Given information:
________________________________________
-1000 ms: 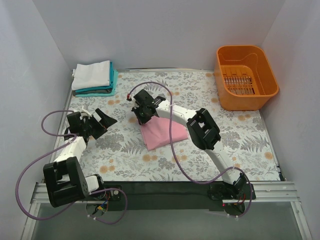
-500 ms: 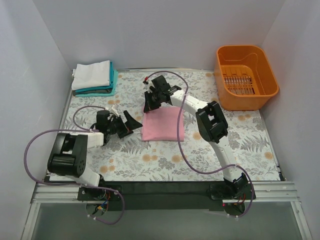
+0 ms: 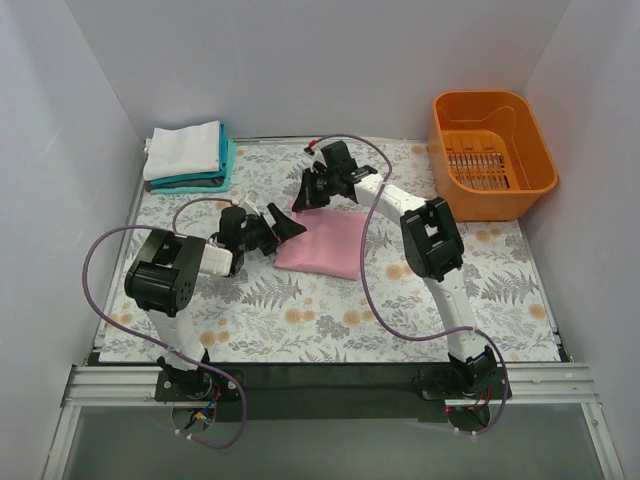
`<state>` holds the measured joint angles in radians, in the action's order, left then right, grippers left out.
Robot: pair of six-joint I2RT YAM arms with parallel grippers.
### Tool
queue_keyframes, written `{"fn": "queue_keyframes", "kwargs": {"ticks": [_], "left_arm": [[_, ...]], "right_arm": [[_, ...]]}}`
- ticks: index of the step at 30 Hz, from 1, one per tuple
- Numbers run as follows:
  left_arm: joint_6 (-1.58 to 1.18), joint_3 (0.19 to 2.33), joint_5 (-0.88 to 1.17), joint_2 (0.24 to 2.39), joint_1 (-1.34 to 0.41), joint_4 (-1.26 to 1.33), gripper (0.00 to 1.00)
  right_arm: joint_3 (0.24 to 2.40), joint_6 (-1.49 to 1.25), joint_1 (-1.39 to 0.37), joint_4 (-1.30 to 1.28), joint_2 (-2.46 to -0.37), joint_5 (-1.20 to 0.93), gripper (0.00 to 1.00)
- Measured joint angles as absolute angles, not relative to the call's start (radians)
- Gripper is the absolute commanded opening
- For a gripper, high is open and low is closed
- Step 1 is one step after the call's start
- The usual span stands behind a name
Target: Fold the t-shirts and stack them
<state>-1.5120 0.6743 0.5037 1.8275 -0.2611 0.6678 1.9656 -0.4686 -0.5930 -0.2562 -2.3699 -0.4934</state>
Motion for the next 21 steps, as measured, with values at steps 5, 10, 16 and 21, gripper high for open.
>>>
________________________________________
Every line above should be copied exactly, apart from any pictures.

Result of the task:
-1000 ms: 
-500 ms: 
+0 ms: 
`<state>` holds the measured joint angles in radians, in the action's order, left then right, grippers left out.
Robot: pair of six-joint I2RT YAM arms with parallel grippers.
### Tool
queue_keyframes, written `{"fn": "queue_keyframes", "kwargs": {"ticks": [_], "left_arm": [[_, ...]], "right_arm": [[_, ...]]}}`
- ticks: index of the step at 30 Hz, from 1, one per tuple
- Numbers run as follows:
  left_arm: joint_6 (-1.58 to 1.18), joint_3 (0.19 to 2.33), joint_5 (-0.88 to 1.17), joint_2 (0.24 to 2.39), joint_1 (-1.34 to 0.41), joint_4 (-1.26 to 1.33), gripper (0.00 to 1.00)
  right_arm: joint_3 (0.24 to 2.40), joint_6 (-1.49 to 1.25), joint_1 (-1.39 to 0.37), joint_4 (-1.30 to 1.28), joint_2 (-2.46 to -0.37), joint_5 (-1.20 to 0.93), gripper (0.00 to 1.00)
- Measured joint angles as absolute angles, not relative to the call's start (radians)
- Gripper is the absolute commanded opening
- For a gripper, high is open and low is closed
- Step 1 is one step after the call's start
- The usual span stands behind a name
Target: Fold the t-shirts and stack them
<state>-1.5120 0.6743 0.5037 1.8275 -0.2611 0.6678 1.9656 -0.4686 -0.5930 -0.2562 -2.3699 -0.4934</state>
Motion for the next 21 steps, as measured, with values at steps 5, 10, 16 and 21, gripper high for open.
>>>

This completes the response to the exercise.